O mapa decisivo, em particular, foi um retrato dessa montanha-russa emocional. A FURIA chegou a abrir vantagem no placar, mas permitiu que a Vitality empatasse e, nos rounds finais, a pressão pesou. É difícil apontar um único culpado — no CS2, derrotas assim são sempre coletivas. Mas é justo dizer que a equipe brasileira pecou na gestão de economia em momentos cruciais, algo que o time europeu soube explorar com maestria.

O contexto da BLAST Open Porto e a importância do torneio

A BLAST Open Porto é um dos eventos mais aguardados do segundo semestre de 2026. Realizada em Portugal, a competição reúne algumas das melhores equipes do mundo em um formato que mistura fase de grupos e playoffs presenciais. Para a FURIA, a participação no torneio era vista como uma oportunidade de testar o elenco contra adversários de alto calibre antes das próximas grandes competições do circuito.

O torneio, que acontece em setembro de 2026, tem um formato que premia a consistência. Cada série é uma batalha mental tanto quanto mecânica, e a experiência da Vitality em jogos decididos no mapa três foi um fator determinante. Jogadores como Mathieu 'ZywOo' Herbaut e Dan 'apEX' Madesclaire já disputaram dezenas de séries como essa — e isso pesa.

Para a FURIA, a eliminação na BLAST Open Porto não é o fim do mundo, mas acende um alerta. A equipe mostrou evolução em alguns aspectos, especialmente na agressividade inicial de alguns rounds, mas ainda falta aquela 'casca' de campeã que só se conquista com vitórias em jogos apertados.

Análise tática: onde a FURIA pode melhorar

Olhando para o desempenho da equipe, um ponto que merece atenção é o jogo em mapas de bombsite. A FURIA teve dificuldades em segurar execuções rápidas da Vitality, especialmente no segundo mapa da série. A comunicação entre os jogadores parecia lenta em alguns momentos, permitindo que os europeus ganhassem espaço e informação sem punição.

Outro aspecto é a utilização do half-time. Em várias ocasiões, a FURIA saiu do intervalo com um plano de jogo que não se adaptava ao que a Vitality estava mostrando em campo. A flexibilidade tática é algo que separa as equipes boas das grandes — e, nesse quesito, a equipe brasileira ainda tem margem para crescer.

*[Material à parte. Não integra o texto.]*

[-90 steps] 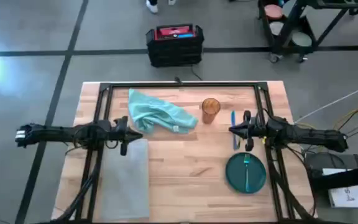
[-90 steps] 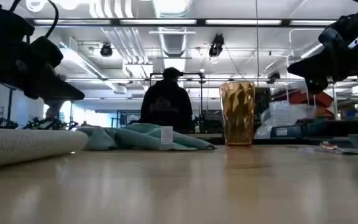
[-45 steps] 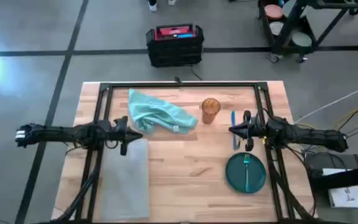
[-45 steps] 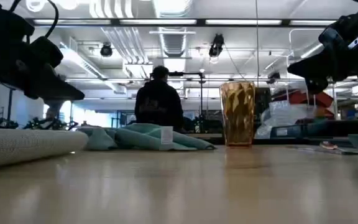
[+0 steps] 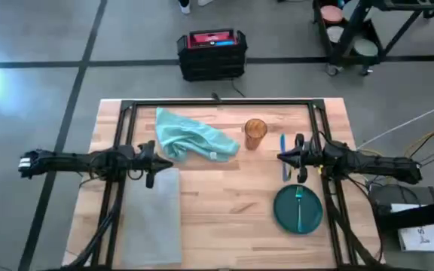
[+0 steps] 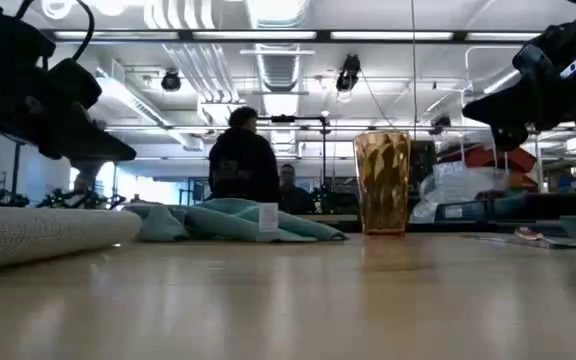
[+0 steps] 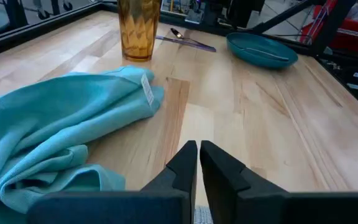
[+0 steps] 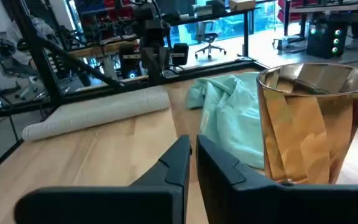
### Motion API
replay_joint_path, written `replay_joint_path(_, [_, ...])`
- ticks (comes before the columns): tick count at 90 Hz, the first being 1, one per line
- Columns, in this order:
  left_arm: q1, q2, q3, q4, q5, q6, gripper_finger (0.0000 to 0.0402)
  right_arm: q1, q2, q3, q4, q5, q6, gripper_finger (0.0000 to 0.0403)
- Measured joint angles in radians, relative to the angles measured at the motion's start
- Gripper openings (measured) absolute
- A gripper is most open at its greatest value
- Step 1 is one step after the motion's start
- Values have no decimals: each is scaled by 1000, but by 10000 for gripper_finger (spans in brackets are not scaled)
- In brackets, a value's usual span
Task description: Set table place
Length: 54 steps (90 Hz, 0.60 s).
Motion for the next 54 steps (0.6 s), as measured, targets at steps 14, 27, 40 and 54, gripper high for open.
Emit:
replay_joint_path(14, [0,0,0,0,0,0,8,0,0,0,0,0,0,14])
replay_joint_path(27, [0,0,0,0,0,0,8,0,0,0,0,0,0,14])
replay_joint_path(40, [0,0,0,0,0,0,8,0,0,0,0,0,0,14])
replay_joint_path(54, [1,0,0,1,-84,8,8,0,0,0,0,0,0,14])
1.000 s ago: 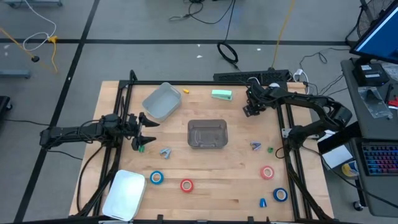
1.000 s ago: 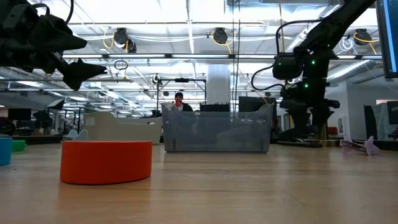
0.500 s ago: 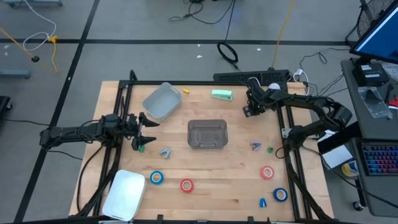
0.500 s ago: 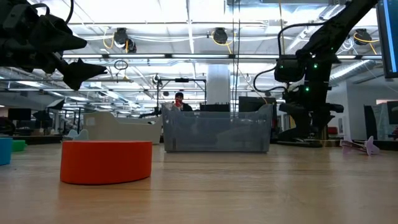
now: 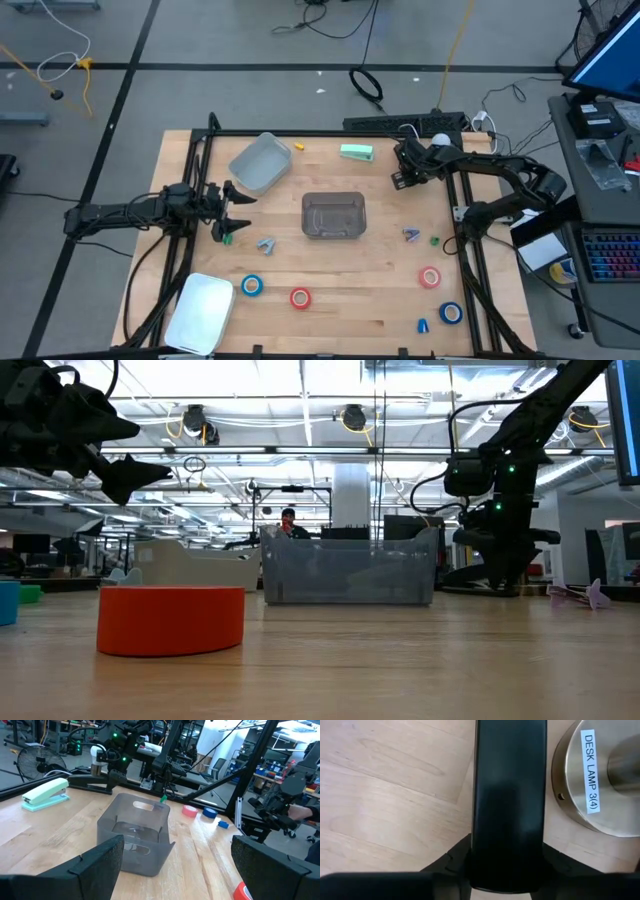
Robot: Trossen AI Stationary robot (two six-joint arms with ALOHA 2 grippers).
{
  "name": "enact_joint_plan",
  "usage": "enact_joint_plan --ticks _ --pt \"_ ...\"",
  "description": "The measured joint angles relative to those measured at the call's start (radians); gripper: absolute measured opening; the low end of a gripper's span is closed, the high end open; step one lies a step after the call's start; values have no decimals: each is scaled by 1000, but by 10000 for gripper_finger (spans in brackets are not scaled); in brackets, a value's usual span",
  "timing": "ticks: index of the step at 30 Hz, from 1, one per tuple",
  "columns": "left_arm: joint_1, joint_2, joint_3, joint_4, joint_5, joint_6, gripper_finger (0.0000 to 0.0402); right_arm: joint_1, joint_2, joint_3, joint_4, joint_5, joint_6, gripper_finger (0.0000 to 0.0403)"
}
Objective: Pick and place Stapler, Stapler remover, tape
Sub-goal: Put the black stapler into the white bin
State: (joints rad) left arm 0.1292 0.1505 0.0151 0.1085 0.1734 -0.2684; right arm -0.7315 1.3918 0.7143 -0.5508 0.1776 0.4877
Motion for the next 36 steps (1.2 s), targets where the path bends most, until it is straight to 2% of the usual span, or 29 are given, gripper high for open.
enact_joint_plan --ticks 9,15,20,29,36 --pt "0 0 0 0 0 -1 365 0 1 -1 22 0 -9 225" --pt "0 0 0 0 0 -1 365 0 1 -1 90 0 -9 243" --pt "0 0 0 0 0 -1 365 0 1 -1 78 0 -10 219" --pt "0 0 0 0 0 4 365 0 0 0 -15 0 -24 124" --pt "0 0 0 0 0 4 365 0 -1 1 -22 -25 -45 122"
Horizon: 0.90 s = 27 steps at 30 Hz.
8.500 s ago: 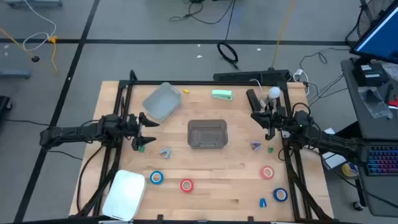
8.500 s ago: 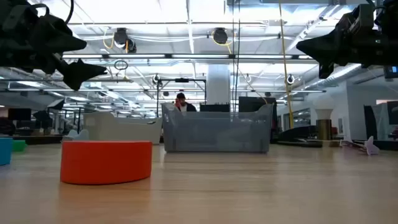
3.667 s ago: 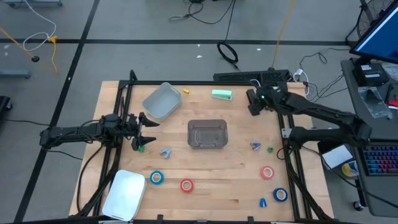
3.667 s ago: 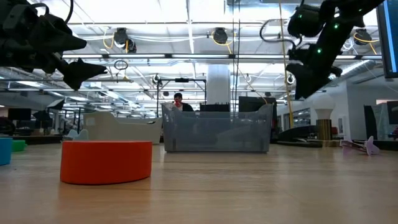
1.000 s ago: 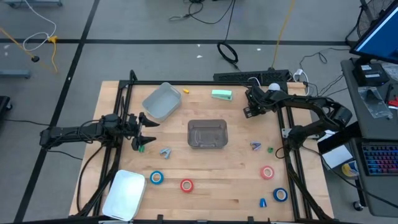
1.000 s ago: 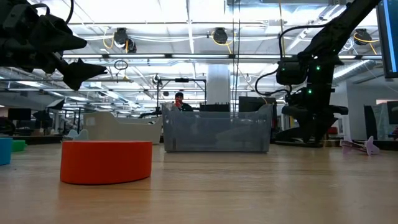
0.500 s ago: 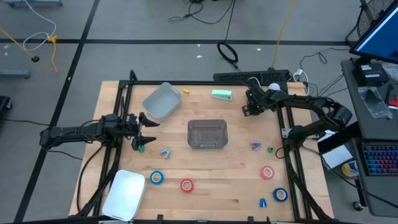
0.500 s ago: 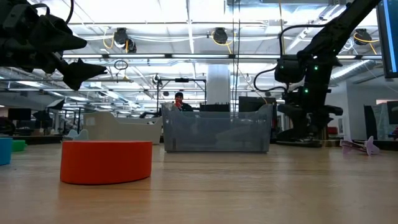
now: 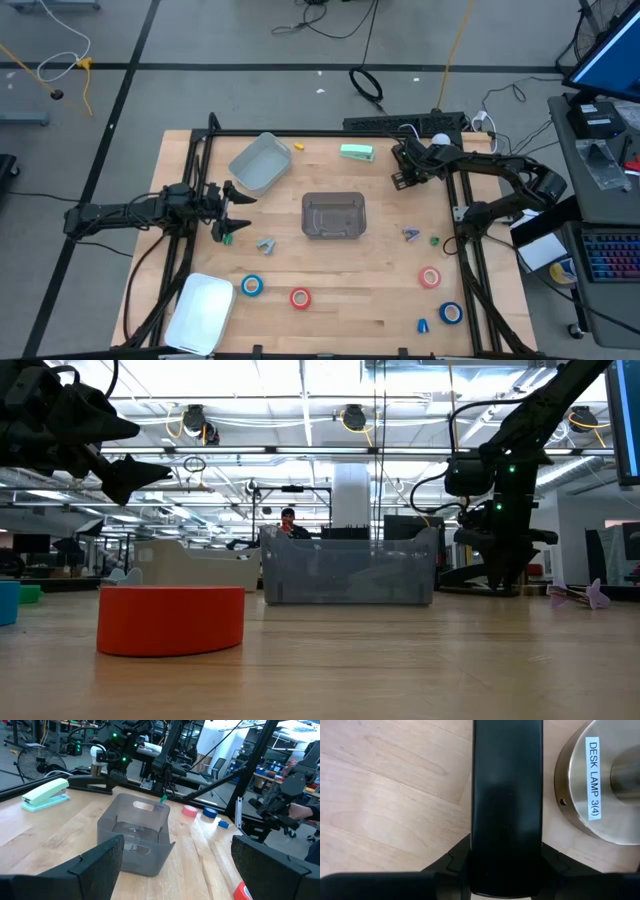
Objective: Pick and place Stapler, Stapler remover, tape
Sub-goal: Put the black stapler into the white bin
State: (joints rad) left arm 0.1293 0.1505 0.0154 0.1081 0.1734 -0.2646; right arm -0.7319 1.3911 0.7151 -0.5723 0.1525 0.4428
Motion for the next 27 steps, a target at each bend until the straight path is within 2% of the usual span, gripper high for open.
enact_joint_plan --ticks 6,11,17,24,27 --pt "0 0 0 1 0 -6 365 1 -22 0 -33 -40 -20 122" --pt "0 0 0 1 -22 -34 365 2 -83 -1 -143 -63 -60 122" --pt "0 0 0 33 -127 -30 365 2 -182 -2 -292 -63 -107 122" --pt "0 0 0 197 -269 -157 365 8 -309 -2 -306 -124 -141 122" --pt "0 0 0 239 -324 -165 365 8 -349 -2 -306 -154 -142 122"
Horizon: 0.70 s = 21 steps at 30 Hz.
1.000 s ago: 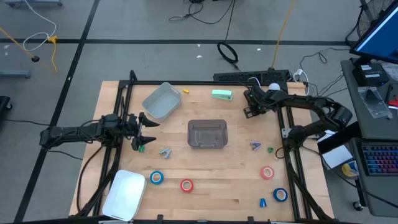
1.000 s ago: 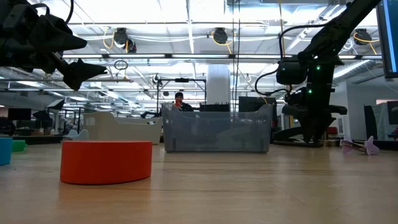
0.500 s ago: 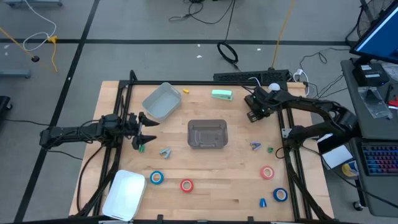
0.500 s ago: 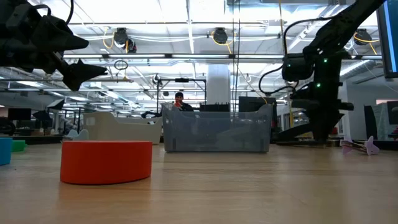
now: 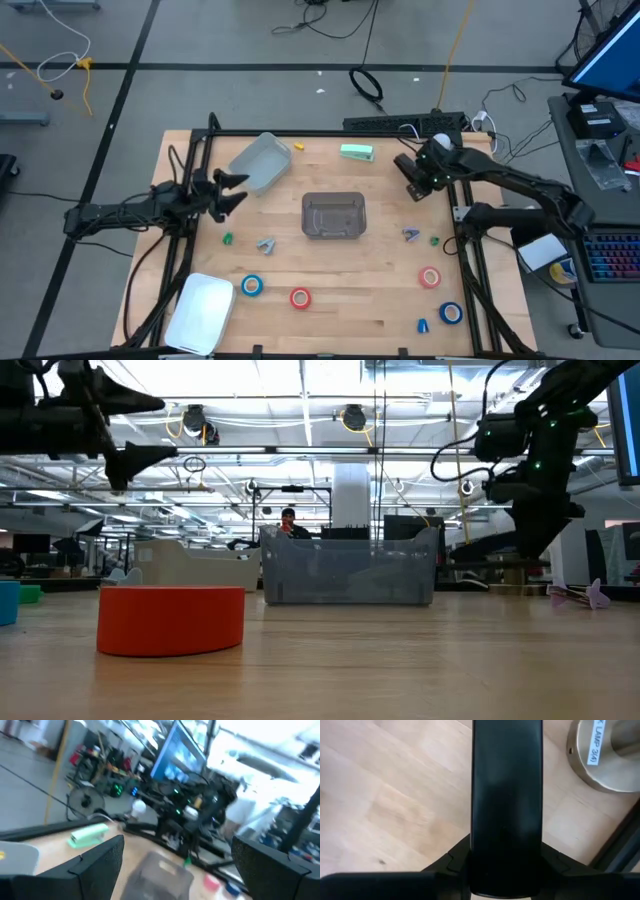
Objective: Pick and place Stapler, Stapler remover, tape
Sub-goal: Put the black stapler into the white bin
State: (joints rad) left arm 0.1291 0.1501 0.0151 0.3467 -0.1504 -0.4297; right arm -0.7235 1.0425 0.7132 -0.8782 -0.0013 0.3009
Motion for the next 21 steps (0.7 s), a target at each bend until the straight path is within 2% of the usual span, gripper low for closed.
enact_joint_plan --ticks 7,12,16,21 --pt "0 0 0 60 -197 28 365 19 -37 0 5 -30 -28 122" --pt "-1 35 17 76 -226 25 365 57 -36 0 37 -30 -33 122" --pt "-1 154 105 76 -220 63 365 98 -36 0 74 -31 -28 122" --pt "-1 420 289 67 -208 162 365 157 -36 0 130 -32 -26 122"
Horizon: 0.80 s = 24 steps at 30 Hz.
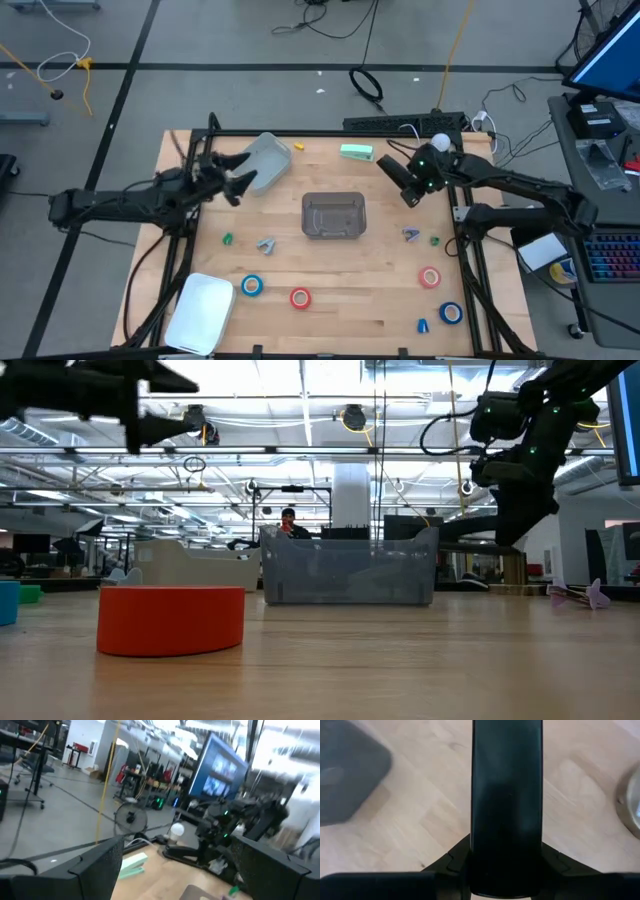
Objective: Pick and place Stapler, Stapler remover, tape
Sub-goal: Put the black stapler into the white bin
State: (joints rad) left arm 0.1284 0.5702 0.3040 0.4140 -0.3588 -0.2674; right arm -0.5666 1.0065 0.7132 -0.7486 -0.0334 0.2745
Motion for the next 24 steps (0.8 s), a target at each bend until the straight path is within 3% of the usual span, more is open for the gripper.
enact_joint_plan --ticks 11,19,24 --pt "0 597 457 -122 90 221 365 125 0 0 134 -24 -36 122" --pt "0 887 769 -177 92 389 365 176 0 0 216 -24 -79 122" --pt "0 1045 1009 -402 94 388 365 183 0 1 255 -22 -107 122"
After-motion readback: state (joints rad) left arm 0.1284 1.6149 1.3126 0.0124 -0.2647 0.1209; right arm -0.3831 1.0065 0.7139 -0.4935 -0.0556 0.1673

Individualmente, KSCERATO mostrou por que é considerado um dos melhores riflers do mundo. Sua capacidade de ganhar duelos em situações de desvantagem é impressionante. Mas o CS2 é um jogo de cinco, e a FURIA precisa que seus outros jogadores encontrem mais consistência. molodoy, por exemplo, teve bons números, mas sua influência nos rounds decisivos ainda é irregular — algo que vem com o tempo e a experiência em palcos grandes.

E aí entra a questão da química. A FURIA passou por mudanças recentes em seu elenco, e a integração de novos jogadores leva tempo. Não é justo cobrar resultados imediatos, mas também não dá para ignorar que o cenário competitivo não espera ninguém. Enquanto a equipe busca seu entrosamento ideal, adversários como a Vitality seguem evoluindo e se consolidando.

Para os fãs brasileiros, resta a esperança de que essa eliminação sirva de aprendizado. A BLAST Open Porto pode ter sido o fim de uma jornada, mas o calendário de 2026 ainda reserva muitas oportunidades para a FURIA mostrar sua força. O próximo desafio já está no horizonte, e a equipe precisa usar esse revés como combustível.